Systems and Modeling, Department of Electrical Engineering and Computer Science, University of Liège , Liège, B-4000, Belgium ; Laboratory of Pharmacology and GIGA Neurosciences, University of Liège , Liège, B-4000, Belgium ; Volen Center and Biology Department, Brandeis University , Waltham, Massachussetts 02454.
Systems and Modeling, Department of Electrical Engineering and Computer Science, University of Liège , Liège, B-4000, Belgium ; Department of Engineering, University of Cambridge , Cambridge, CB2 1PZ, United Kingdom.
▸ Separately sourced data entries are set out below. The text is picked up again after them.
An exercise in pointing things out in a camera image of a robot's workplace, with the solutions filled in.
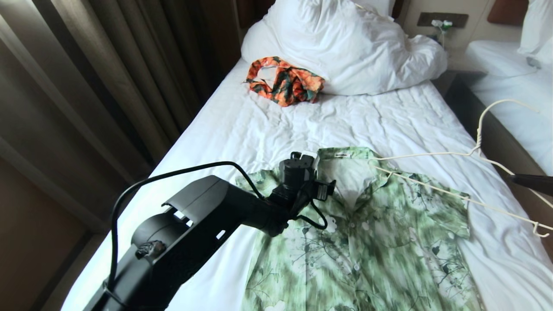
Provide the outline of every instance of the orange floral fabric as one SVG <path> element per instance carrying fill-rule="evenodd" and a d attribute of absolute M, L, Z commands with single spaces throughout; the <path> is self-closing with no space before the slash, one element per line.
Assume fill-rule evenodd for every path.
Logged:
<path fill-rule="evenodd" d="M 264 80 L 255 80 L 263 67 L 277 67 L 272 88 Z M 249 68 L 246 82 L 249 83 L 250 90 L 282 107 L 288 107 L 296 102 L 316 102 L 317 94 L 322 90 L 325 79 L 273 56 L 254 61 Z"/>

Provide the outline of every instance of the wall socket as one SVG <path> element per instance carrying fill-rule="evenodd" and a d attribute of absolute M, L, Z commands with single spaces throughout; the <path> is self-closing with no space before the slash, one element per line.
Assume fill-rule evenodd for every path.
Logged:
<path fill-rule="evenodd" d="M 432 26 L 432 20 L 449 20 L 453 22 L 453 26 L 455 28 L 464 28 L 467 24 L 468 20 L 468 14 L 457 14 L 457 13 L 429 13 L 429 12 L 422 12 L 419 16 L 419 21 L 417 22 L 417 26 L 420 27 L 433 27 Z"/>

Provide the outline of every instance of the pillow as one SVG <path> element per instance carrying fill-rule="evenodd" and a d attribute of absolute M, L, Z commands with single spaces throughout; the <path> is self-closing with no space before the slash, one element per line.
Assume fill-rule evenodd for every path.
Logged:
<path fill-rule="evenodd" d="M 553 1 L 530 0 L 524 17 L 519 53 L 535 55 L 553 36 Z"/>
<path fill-rule="evenodd" d="M 380 16 L 392 16 L 395 0 L 351 0 L 365 9 L 374 8 Z"/>
<path fill-rule="evenodd" d="M 430 38 L 408 39 L 401 27 L 350 0 L 276 0 L 242 43 L 252 63 L 279 56 L 325 78 L 323 92 L 379 94 L 437 78 L 447 55 Z"/>

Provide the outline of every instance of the mattress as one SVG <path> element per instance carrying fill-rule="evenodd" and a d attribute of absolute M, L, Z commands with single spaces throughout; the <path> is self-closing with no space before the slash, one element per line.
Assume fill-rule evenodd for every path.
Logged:
<path fill-rule="evenodd" d="M 488 72 L 481 77 L 466 77 L 465 83 L 480 101 L 489 106 L 502 99 L 527 103 L 539 112 L 514 103 L 492 108 L 491 113 L 549 176 L 553 175 L 553 72 L 526 64 L 517 53 L 519 43 L 471 42 L 468 59 Z"/>
<path fill-rule="evenodd" d="M 248 64 L 240 60 L 152 175 L 219 160 L 246 171 L 272 168 L 291 151 L 364 146 L 382 156 L 458 151 L 474 145 L 429 82 L 378 96 L 322 95 L 318 103 L 282 108 L 248 90 Z M 405 158 L 392 164 L 427 174 L 476 200 L 526 217 L 494 168 L 477 158 Z M 149 184 L 119 218 L 119 259 L 135 228 L 163 212 L 160 205 L 188 183 L 214 174 L 231 182 L 239 175 L 219 167 Z M 341 192 L 359 189 L 341 189 Z M 459 247 L 488 310 L 551 310 L 552 265 L 528 223 L 469 204 L 471 238 Z M 240 310 L 256 229 L 241 226 L 177 292 L 168 310 Z M 82 309 L 109 272 L 110 236 L 76 280 L 63 310 Z"/>

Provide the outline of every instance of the curtain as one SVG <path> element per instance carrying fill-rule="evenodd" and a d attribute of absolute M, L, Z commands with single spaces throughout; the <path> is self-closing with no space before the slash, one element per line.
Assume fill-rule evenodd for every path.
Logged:
<path fill-rule="evenodd" d="M 2 0 L 0 157 L 105 232 L 238 58 L 231 0 Z"/>

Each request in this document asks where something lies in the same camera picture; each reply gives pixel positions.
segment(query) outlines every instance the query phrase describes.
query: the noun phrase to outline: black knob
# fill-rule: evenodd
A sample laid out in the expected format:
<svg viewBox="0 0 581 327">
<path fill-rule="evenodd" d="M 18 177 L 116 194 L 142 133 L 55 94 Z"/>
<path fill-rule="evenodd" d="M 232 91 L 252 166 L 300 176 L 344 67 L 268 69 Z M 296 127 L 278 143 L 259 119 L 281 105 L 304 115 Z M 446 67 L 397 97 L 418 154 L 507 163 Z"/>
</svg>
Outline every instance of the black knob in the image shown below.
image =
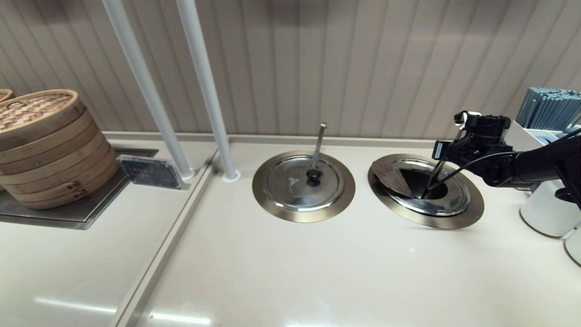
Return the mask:
<svg viewBox="0 0 581 327">
<path fill-rule="evenodd" d="M 307 185 L 311 186 L 311 187 L 315 187 L 318 186 L 319 184 L 321 184 L 321 175 L 322 172 L 318 169 L 309 169 L 307 170 L 307 177 L 309 179 L 307 179 Z"/>
</svg>

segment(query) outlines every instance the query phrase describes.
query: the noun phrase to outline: white countertop
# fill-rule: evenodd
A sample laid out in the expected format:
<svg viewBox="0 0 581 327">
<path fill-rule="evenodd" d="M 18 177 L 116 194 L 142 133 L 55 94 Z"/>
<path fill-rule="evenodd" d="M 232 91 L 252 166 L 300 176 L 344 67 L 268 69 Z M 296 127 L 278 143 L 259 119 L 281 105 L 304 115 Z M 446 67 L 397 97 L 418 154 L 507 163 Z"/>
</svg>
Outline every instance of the white countertop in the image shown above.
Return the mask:
<svg viewBox="0 0 581 327">
<path fill-rule="evenodd" d="M 350 169 L 356 193 L 338 216 L 301 224 L 262 209 L 252 178 L 274 155 L 313 147 L 234 143 L 241 180 L 213 177 L 138 325 L 579 326 L 581 268 L 561 240 L 525 225 L 526 192 L 465 172 L 485 200 L 480 221 L 461 230 L 418 225 L 375 197 L 367 170 L 388 154 L 430 156 L 430 143 L 389 144 L 324 144 Z"/>
<path fill-rule="evenodd" d="M 107 138 L 115 147 L 155 148 L 156 157 L 170 158 L 161 141 L 118 139 L 143 135 Z M 88 230 L 0 222 L 0 326 L 115 323 L 216 151 L 208 136 L 199 139 L 181 142 L 198 172 L 187 190 L 130 183 Z"/>
</svg>

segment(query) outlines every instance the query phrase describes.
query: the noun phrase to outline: metal ladle handle
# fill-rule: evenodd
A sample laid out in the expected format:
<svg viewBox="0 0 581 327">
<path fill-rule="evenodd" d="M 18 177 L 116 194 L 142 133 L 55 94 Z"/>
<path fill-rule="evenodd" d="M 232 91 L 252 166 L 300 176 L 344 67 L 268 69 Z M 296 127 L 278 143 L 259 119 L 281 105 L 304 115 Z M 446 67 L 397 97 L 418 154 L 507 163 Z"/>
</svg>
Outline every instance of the metal ladle handle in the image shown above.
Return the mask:
<svg viewBox="0 0 581 327">
<path fill-rule="evenodd" d="M 316 168 L 319 162 L 319 154 L 321 153 L 321 144 L 323 143 L 323 134 L 325 134 L 325 129 L 327 129 L 327 123 L 321 123 L 321 128 L 319 129 L 319 138 L 317 139 L 317 147 L 315 147 L 315 153 L 313 154 L 313 161 L 311 162 L 311 167 Z"/>
</svg>

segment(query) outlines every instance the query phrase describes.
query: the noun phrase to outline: white metal pole
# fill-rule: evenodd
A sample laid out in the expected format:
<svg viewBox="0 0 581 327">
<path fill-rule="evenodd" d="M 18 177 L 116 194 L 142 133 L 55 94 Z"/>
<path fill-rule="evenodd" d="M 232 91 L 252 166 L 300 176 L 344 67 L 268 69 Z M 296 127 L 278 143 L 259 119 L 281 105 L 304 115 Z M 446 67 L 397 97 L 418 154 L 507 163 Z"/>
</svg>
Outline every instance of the white metal pole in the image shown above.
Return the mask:
<svg viewBox="0 0 581 327">
<path fill-rule="evenodd" d="M 131 71 L 137 80 L 137 85 L 139 85 L 139 89 L 145 98 L 149 112 L 153 116 L 159 132 L 161 132 L 163 140 L 166 142 L 166 146 L 182 179 L 188 180 L 194 176 L 195 172 L 189 167 L 188 161 L 185 159 L 182 148 L 175 136 L 174 129 L 167 117 L 167 112 L 163 107 L 162 99 L 159 97 L 155 83 L 145 63 L 145 58 L 141 53 L 133 29 L 127 18 L 125 7 L 121 0 L 103 0 L 103 4 L 113 25 L 113 30 L 117 34 L 123 53 L 125 53 L 125 57 L 129 62 Z"/>
<path fill-rule="evenodd" d="M 204 43 L 204 35 L 202 34 L 202 26 L 200 25 L 200 18 L 198 16 L 198 9 L 196 8 L 195 0 L 177 0 L 178 10 L 186 39 L 188 40 L 189 52 L 192 55 L 194 67 L 196 67 L 196 75 L 200 82 L 204 102 L 206 103 L 206 110 L 210 118 L 214 138 L 218 145 L 220 158 L 224 167 L 224 175 L 222 179 L 226 182 L 235 182 L 240 178 L 240 172 L 234 168 L 234 161 L 230 154 L 230 144 L 228 143 L 228 135 L 226 134 L 226 127 L 224 126 L 224 119 L 222 111 L 220 110 L 220 102 L 218 100 L 218 92 L 214 84 L 214 76 L 210 67 L 210 59 L 206 52 L 206 44 Z"/>
</svg>

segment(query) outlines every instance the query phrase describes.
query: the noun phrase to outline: stainless steel tray
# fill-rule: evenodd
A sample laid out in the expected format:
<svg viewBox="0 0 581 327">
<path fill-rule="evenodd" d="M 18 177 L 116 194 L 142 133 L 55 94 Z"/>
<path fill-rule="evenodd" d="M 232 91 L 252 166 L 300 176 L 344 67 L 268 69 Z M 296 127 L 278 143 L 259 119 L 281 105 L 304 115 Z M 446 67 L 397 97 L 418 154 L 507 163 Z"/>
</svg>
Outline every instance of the stainless steel tray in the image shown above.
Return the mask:
<svg viewBox="0 0 581 327">
<path fill-rule="evenodd" d="M 158 150 L 115 149 L 117 155 L 128 154 L 153 157 Z M 129 178 L 119 169 L 101 188 L 89 196 L 48 210 L 32 210 L 21 205 L 7 191 L 0 191 L 0 222 L 22 223 L 47 227 L 88 229 L 101 212 L 129 183 Z"/>
</svg>
eNeuro. 2015 Mar 25;2(1). doi: 10.1523/ENEURO.0031-14.2015. eCollection 2015 Jan-Feb.
Assessing the role of biophysical parameter variations in neuronal activity is critical to the understanding of modulation, robustness, and homeostasis of neuronal signalling. The paper proposes that this question can be addressed through the analysis of dynamic input conductances. Those voltage-dependent curves aggregate the concomitant activity of all ion channels in distinct timescales. They are shown to shape the current-voltage dynamical relationships that determine neuronal spiking. We propose an experimental protocol to measure dynamic input conductances in neurons. In addition, we provide a computational method to extract dynamic input conductances from arbitrary conductance-based models and to analyze their sensitivity to arbitrary parameters. We illustrate the relevance of the proposed approach for modulation, compensation, and robustness studies in a published neuron model based on data of the stomatogastric ganglion of the crab Cancer borealis.
评估生物物理参数变化在神经元活动中的作用对于理解神经元信号的调制、鲁棒性和内稳态至关重要。本文提出,可以通过分析动态输入电导来解决这个问题。那些电压依赖性曲线综合了不同时间尺度上所有离子通道的伴随活动。它们被证明可以形成决定神经元放电的电流-电压动力学关系。我们提出了一种测量神经元中动态输入电导的实验方案。此外,我们还提供了一种从任意基于电导的模型中提取动态输入电导的计算方法,并分析了它们对任意参数的敏感性。我们以基于北美的螃蟹 stomatogastric 神经节数据的已发表神经元模型为例,说明了所提出方法在调制、补偿和鲁棒性研究中的相关性。